Kit Marie Rackley (they/she)
I grew up in an Essex ‘London New Town’ during the 80’s and 90’s. It was a childhood of ignorant bliss, punctured by too many moments of insecurity and lack of self-esteem. I never truly knew who I was, and worked too hard to fit in. I never really let my guard down, and when I did, I was quite often teased and bullied. There was nothing in my life to suggest that being queer was normal, nor were there any visible examples that I could identify with. Discovering my identity (the cliché ‘penny dropping’ moment) much later finally gave everything clarity and perspective. Memories stretching back to when I was five years old in Reception Class, when I wasn’t allowed to choose a fairy costume for dress-up, started to make sense. I have always been transgender and queer, just I was ubiquitous caterpillar. Going to UEA as a student in the early 2000’s was my chrysalis stage. I started to discover myself and find my place. But it wasn’t until very recently and years later that I emerged from the cocoon. A person’s identity is formed through their life’s experiences, which can be on a spectrum anywhere between totally positive, euphoric experiences to negative and crushing. Underpinning those experiences are memories and mental anchors – a smell, a piece of music, a word or phrase…
Working at UEA
The University of East Anglia is an integral part of my identity. I have always found UEA to be welcoming and inclusive. Not once, neither as a student (Environmental Sciences then Education PGCE) or a member of staff did I feel that I was out-of-place. Quite the opposite. Incidences which can be described as queerphobic or transphobic are the rare exception and to me feel totally out-of-place, and I’ve not felt unsupported when they happen. Members of the UEA Alumni team know me very well – I’m a bit of a pest who is always buzzing around willing to help, with pride, with outreach and support activities. I’ve also helped out with the hard-working peeps in AQO as invigilator, reader and scribe. That is noteworthy because a couple of years ago that was the first paid-job I did after coming out publicly as trans and started socially transitioning. The AQO team were just awesome and accepting without question.
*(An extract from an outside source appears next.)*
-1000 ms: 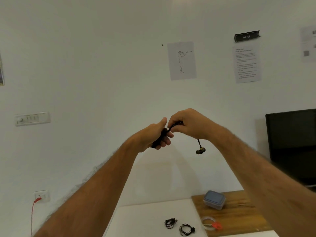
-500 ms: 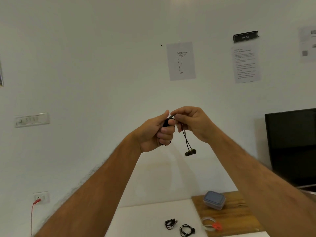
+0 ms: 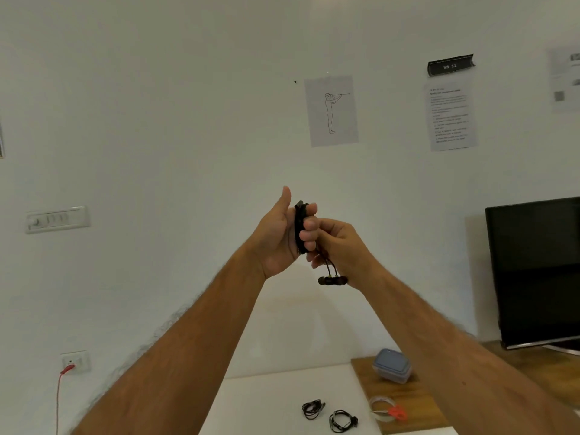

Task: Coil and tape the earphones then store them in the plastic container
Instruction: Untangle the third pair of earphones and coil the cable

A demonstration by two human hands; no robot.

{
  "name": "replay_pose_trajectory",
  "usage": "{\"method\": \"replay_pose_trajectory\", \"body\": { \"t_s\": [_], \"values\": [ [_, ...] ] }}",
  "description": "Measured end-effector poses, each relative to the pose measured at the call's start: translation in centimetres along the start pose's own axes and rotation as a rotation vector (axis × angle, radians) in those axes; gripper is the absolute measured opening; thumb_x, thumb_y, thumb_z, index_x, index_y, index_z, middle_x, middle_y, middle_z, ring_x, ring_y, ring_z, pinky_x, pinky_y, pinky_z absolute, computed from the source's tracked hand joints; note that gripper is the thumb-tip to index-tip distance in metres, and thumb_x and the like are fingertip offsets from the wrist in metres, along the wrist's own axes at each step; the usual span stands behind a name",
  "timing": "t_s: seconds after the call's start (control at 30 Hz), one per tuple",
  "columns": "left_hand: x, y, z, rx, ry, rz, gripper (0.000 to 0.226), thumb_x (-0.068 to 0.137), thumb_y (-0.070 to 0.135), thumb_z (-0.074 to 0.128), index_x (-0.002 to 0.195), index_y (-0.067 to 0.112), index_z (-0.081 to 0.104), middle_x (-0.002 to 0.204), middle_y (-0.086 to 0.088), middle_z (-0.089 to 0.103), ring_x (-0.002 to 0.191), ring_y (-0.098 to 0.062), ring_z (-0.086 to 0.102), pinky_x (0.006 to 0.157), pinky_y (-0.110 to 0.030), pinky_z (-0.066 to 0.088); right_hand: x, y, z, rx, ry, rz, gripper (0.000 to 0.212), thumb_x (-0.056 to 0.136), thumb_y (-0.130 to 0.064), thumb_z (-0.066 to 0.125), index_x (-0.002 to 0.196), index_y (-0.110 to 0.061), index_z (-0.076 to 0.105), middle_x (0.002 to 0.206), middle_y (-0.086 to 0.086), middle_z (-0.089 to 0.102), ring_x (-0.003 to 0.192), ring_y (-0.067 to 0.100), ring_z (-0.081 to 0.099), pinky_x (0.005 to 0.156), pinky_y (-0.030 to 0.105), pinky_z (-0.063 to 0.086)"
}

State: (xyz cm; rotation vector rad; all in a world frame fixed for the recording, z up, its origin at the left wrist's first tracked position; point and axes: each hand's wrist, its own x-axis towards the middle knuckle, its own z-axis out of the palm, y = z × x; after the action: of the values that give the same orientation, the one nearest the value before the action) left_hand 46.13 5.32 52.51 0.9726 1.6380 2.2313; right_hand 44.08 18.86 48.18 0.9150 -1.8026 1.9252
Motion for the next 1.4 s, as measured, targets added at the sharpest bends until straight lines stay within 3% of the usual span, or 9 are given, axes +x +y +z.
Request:
{"method": "replay_pose_trajectory", "body": {
  "t_s": [0.1, 0.23, 0.37, 0.63, 0.9, 1.03, 1.17, 1.3, 1.4],
  "values": [
    [0.0, 0.1, 0.1, 0.050, 0.041, 0.023, 0.060, 0.100, 0.058, 0.019, 0.096, 0.009, 0.054, 0.063, -0.002, 0.053, 0.050, -0.013, 0.049, 0.049, -0.024, 0.047, -0.3, 0.3, 0.1, 0.019, -0.028, 0.017, 0.030, 0.099, -0.016, 0.057, 0.073, -0.024, 0.069, 0.064, -0.002, 0.060, 0.054, 0.017, 0.059, 0.054, 0.030, 0.050],
    [0.0, 0.2, 0.3, 0.115, 0.116, 0.101, 0.056, 0.103, 0.050, 0.020, 0.106, 0.008, 0.056, 0.071, -0.003, 0.060, 0.061, -0.015, 0.057, 0.057, -0.026, 0.051, -0.8, 0.7, 0.2, -0.076, -0.085, 0.072, 0.028, 0.102, -0.014, 0.048, 0.080, -0.009, 0.065, 0.075, 0.013, 0.065, 0.060, 0.023, 0.061, 0.063, 0.037, 0.050],
    [0.1, 0.2, 0.6, 0.187, 0.196, 0.187, 0.051, 0.105, 0.046, 0.021, 0.108, 0.009, 0.057, 0.073, -0.003, 0.064, 0.065, -0.017, 0.062, 0.062, -0.028, 0.053, -1.2, 0.8, 0.6, -0.120, -0.101, 0.108, 0.023, 0.100, -0.007, 0.048, 0.090, 0.004, 0.065, 0.075, 0.009, 0.068, 0.067, 0.019, 0.066, 0.073, 0.037, 0.056],
    [0.5, -1.5, 0.5, 0.509, 0.277, 0.388, 0.047, 0.106, 0.036, 0.021, 0.105, 0.006, 0.057, 0.080, -0.010, 0.068, 0.078, -0.025, 0.070, 0.075, -0.032, 0.059, -1.3, -0.2, 1.4, 0.166, -0.077, 0.245, 0.030, 0.100, 0.001, 0.039, 0.122, -0.004, 0.059, 0.087, 0.015, 0.069, 0.081, 0.029, 0.070, 0.077, 0.045, 0.060],
    [0.3, -2.7, -0.6, 0.577, 0.436, 0.379, 0.043, 0.105, 0.040, 0.025, 0.098, 0.017, 0.060, 0.085, -0.005, 0.067, 0.084, -0.016, 0.068, 0.074, -0.023, 0.055, -1.7, -1.0, 2.0, 0.217, -0.057, 0.277, 0.029, 0.105, -0.022, 0.037, 0.127, -0.011, 0.053, 0.111, 0.019, 0.068, 0.092, 0.038, 0.071, 0.070, 0.041, 0.058],
    [0.0, -3.1, -1.0, 0.458, 0.486, 0.341, 0.043, 0.106, 0.039, 0.024, 0.100, 0.012, 0.058, 0.068, 0.006, 0.068, 0.069, -0.009, 0.067, 0.067, -0.024, 0.056, -1.9, -1.4, 2.0, 0.187, -0.055, 0.259, 0.038, 0.099, -0.007, 0.035, 0.137, -0.006, 0.039, 0.105, 0.021, 0.069, 0.085, 0.036, 0.073, 0.064, 0.039, 0.058],
    [-0.2, -3.5, -1.5, 0.216, 0.508, 0.266, 0.045, 0.105, 0.044, 0.025, 0.104, 0.011, 0.056, 0.081, -0.007, 0.073, 0.084, -0.024, 0.072, 0.079, -0.036, 0.056, -1.9, -1.3, 2.3, 0.092, -0.063, 0.232, 0.065, 0.096, 0.002, 0.044, 0.151, -0.021, 0.018, 0.106, 0.019, 0.071, 0.087, 0.032, 0.074, 0.070, 0.040, 0.060],
    [-0.7, -3.7, -1.7, 0.008, 0.484, 0.182, 0.046, 0.102, 0.051, 0.030, 0.109, 0.012, 0.055, 0.093, -0.011, 0.074, 0.091, -0.027, 0.072, 0.082, -0.041, 0.057, -1.8, -0.4, 2.6, -0.070, -0.020, 0.142, 0.069, 0.093, -0.002, 0.060, 0.148, -0.019, 0.023, 0.106, 0.012, 0.070, 0.084, 0.025, 0.074, 0.067, 0.037, 0.062],
    [-1.1, -3.8, -1.8, -0.073, 0.431, 0.152, 0.040, 0.102, 0.046, 0.037, 0.114, 0.012, 0.054, 0.100, -0.010, 0.074, 0.091, -0.025, 0.073, 0.069, -0.036, 0.057, -1.8, 0.5, 2.7, -0.248, 0.046, 0.039, 0.060, 0.089, -0.006, 0.066, 0.138, -0.015, 0.033, 0.097, 0.010, 0.072, 0.074, 0.022, 0.073, 0.058, 0.035, 0.061]
  ]
}}
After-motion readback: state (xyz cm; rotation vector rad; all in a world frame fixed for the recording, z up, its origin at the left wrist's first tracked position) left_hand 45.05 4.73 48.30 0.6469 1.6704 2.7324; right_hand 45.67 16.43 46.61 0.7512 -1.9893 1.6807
All this, and being a member of UEA Staff Pride truly makes me feel like a member of one big loving family.
I’m now in Admissions, Recruitment and Marketing working in outreach, being a very visible representative of UEA through working with children and high schools. The fact that I got this job being a very visible trans person is, in itself, a statement of UEA’s inclusiveness. Connecting back to my point about ‘identity’ earlier, I’m thrilled to hear that the UEA are taking a progressive stance on pronouns. A person’s name and their pronouns are gateways to identity. Combining these things, when someone uses the wrong pronoun for me there is a likelihood that my brain, nervous system and body reacts instinctively to a memory where being treated as the assumed gender was a harmful, crushing experience. This is one symptom of gender dysphoria. On the other side of the coin, using the correct pronoun affirms my identity – acknowledges I am ok, I am human. I never want to deliberately or inadvertently trigger a negative response in any one. Knowing their pronouns helps me to do that, but also tells me that the other person appreciates that too. I feel that there are allies everywhere at UEA. Allyship is so important. I really like think of it as being someone who is willing to ‘stand behind’ someone in support, and being willing to ‘stand alongside’ when called for. An ally would know it is not ok to speak for a group, and therefore would never ‘stand in front’. A good example of this would be to listen to, and believe, marginalised voices and then act accordingly. For instance, the feverish ‘debate’ currently taking place about trans rights, identification and healthcare has done little to include the trans community itself, with many platforms giving too much or even simply any weighting to non-trans voices. An ally wouldn’t say “I think” without consent, they would say “what I think doesn’t matter, you should listen to what they think”. This leads me to finish back on ‘visibility’. On the back of my teaching career, I also maintain an educational blog for educators, writing articles, performing poetry and producing YouTube videos – so my visibility extends into the virtual world and internationally too (I’m not hard to find via a Google search!). Being visible is exceptionally important to me. I have the privilege to be so, including working for an institution that genuinely allows me to be my true self. I hope this provides strength and hope to those who feel they either can’t or don’t feel ready to be visible themselves.